Reserve theft: Dhaka to persuade int’l bodies to blacklist Manila

Shakhawat Hossain | Published: 00:48, Dec 15,2016 | Updated: 11:56, Dec 15,2016

 
 

Dhaka would persuade multilateral organisations like Financial Action Task Force and Egmont Group to ‘blacklist’ Manila as the latter allowed laundering of the stolen reserve fund of the Bangladesh Bank in February.
Officials said that Dhaka had strong grounds for raising the demand before the multilateral bodies as Manila had made no steps to stop the transfer of $81 million despite appeals from the Bangladesh Bank.
Since 2000, the Paris-based task force has been blacklisting countries for not cooperating in the global fight against money laundering and terrorism financing.
The blacklisted countries face problem in doing business with other countries.
Central bank deputy governor Abu Hena Mohd Razee Hassan, also the Bangladesh Financial Intelligence Unit chief, said that they were examining new steps to put additional pressure on Manila to recover the stolen reserve.
Persuading the multilateral organisations to ‘blacklist’ Manila is one of them, he told New Age on Monday.
He said that task force officials would visit Manila this month with recommendations for improving Philippines’ efforts to check money laundering.
He noted that money laundering record of the Philippines was very poor.
During the past nine months, the central back could recover $15 million of the $81 stolen from its account in the New York Fed through diplomatic efforts.
Law minister Anisul Haq led a delegation to Manila and apparently failed to make any breakthrough in the recovery of the remaining fund.
Manila has attached conditions including sharing the probe report on reserve theft with it for giving further cooperation to Dhaka while Rizal Commercial Banking Corp in Philippines, through which the fund was channelled to casinos, refused to pay back compensation demanded by the Bangladesh Bank.
Reuters reported on Tuesday that Rizal Commercial Banking Corp held the central bank officials responsible for the theft, and so any liability should not be passed on it.
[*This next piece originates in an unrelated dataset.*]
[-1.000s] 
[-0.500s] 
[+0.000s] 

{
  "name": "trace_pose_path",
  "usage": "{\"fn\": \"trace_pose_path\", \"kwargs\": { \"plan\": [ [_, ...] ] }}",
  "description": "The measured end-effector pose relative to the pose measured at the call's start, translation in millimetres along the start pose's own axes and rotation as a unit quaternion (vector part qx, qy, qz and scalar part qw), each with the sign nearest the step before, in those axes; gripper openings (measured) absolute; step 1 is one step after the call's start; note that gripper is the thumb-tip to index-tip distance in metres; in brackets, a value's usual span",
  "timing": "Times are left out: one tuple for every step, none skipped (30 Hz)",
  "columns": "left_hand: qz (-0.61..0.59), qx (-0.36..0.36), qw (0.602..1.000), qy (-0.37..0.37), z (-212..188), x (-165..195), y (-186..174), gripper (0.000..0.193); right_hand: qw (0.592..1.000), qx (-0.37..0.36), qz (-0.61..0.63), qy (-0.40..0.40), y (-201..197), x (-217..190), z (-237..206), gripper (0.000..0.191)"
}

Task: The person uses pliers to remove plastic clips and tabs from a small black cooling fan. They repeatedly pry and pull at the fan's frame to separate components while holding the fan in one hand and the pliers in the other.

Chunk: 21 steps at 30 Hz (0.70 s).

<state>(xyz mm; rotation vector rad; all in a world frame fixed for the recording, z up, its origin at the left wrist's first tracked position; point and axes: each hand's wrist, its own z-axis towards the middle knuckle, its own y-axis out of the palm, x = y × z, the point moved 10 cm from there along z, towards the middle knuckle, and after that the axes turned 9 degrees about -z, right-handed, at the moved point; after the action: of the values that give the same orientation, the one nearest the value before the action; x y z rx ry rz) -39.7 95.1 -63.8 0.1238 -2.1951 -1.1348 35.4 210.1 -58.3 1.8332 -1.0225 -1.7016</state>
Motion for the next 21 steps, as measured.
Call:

Rizal was responding to comments by a Bangladeshi investigator that some central bank officials deliberately exposed its computer systems and enabled hackers to steal the money from its account with the Federal Reserve Bank of New York.
A government task force headed by bank and financial institutions division secretary Eunusur Rahman would review the overall recovery of the stolen reserve at a meeting to be held on December 18.
The review meeting would also discuss the outcome of the visit by the high-level delegation to Manila early December and next course of action, the officials said.
Eunusur said that they needed to strike new strategies to recover the remaining stolen reserve as it became a ‘serious prestige’ issue for the government.
The unprecedented reserve theft shook the central bank and grabbed the headlines in local and foreign media.
In March, a probe committee headed by former central bank governor Mohammad Farashuddin was formed.
The committee in its report recommended departmental and legal actions against the central bank officials suspected to be involved in the theft.
Its another recommendation to make the report public still remains unimplemented.